I find it curious that a bank would like to extend itself into the retail business. Granted consumer cards are used for retail purchases, but positioning the bank as a place to shop online is a completely different matter. The big question here is can TD encourage consumers to switch to a TD Visa by offering them shopping discounts? Even if customers do sign up for a TD Visa card, offering them a single deal or a handful of deals is not enough to encourage customers to alter their affiliations. Can it be used as a carrot? For sure. However, the features and rates of TD Bank's cards would have to be extremely compelling in order for customers to switch. In fact, I would argue that TD is more likely to attract one-off deal shoppers than a loyal contingent of converts. It is also a nice feature/perk for existing cardholders.

TD also promotes the MyAXS offering on its own web site, buried in a section called "Related Services.":



  • I could see this having a chance - especially if they tie it to points accumulated through debit card purchases and it is used as a loyalty mechanism. After all, you could argue that AmEx in the US has a brisk retail operation through their rewards website.

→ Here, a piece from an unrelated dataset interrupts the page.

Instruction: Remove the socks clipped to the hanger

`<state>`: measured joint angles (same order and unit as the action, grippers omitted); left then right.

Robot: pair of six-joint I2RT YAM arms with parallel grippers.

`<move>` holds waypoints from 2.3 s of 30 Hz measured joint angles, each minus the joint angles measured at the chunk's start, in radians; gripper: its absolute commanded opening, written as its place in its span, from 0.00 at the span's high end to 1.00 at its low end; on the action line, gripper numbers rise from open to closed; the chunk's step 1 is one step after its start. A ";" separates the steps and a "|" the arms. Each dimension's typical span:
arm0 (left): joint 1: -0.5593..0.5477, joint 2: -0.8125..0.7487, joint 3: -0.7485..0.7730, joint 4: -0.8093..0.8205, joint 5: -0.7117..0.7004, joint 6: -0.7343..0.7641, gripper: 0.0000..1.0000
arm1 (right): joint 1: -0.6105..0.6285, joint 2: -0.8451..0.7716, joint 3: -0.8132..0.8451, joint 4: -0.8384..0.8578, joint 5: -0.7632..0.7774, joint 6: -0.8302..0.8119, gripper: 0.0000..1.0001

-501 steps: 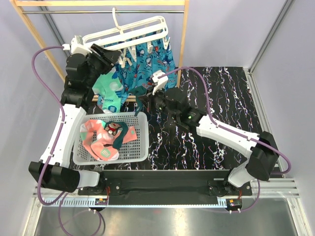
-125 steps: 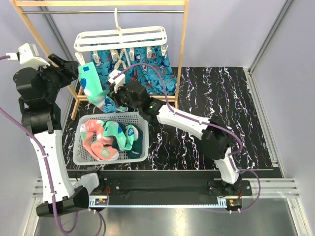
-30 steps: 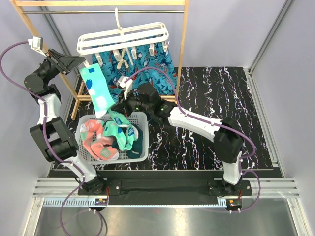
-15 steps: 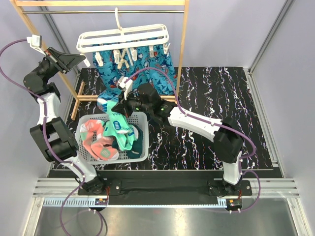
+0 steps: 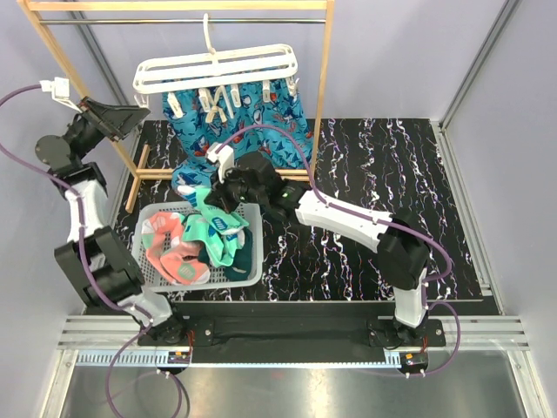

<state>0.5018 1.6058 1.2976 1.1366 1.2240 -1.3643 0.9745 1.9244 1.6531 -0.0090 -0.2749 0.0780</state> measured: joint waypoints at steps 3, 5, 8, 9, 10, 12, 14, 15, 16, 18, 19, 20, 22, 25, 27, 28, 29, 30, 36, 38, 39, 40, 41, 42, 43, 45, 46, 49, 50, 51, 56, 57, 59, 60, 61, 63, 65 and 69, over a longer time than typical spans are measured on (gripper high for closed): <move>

    I would think the biggest challenge would be to always have the best pricing on their products. It will be inteesting to see how this plays out.

  • Bank of America offers something similar to their customers, called the Add it Up program ( While the methodology of offering the services is different, it looks like all of them want to ensure that their cards are the first to be used.

  • Michael, Arun - thanks for your comments.

    Michael, the program does not seem to be tied to a loyalty program (other than what is already card-specific). That is a good point however, and would make more sense with this type of offering.

    Arun, I am familiar with that program. I blogged about it a little while ago here - . It looks like a very different take but I do agree with your point about each bank wanting to make sure their cards are at the top of the heap.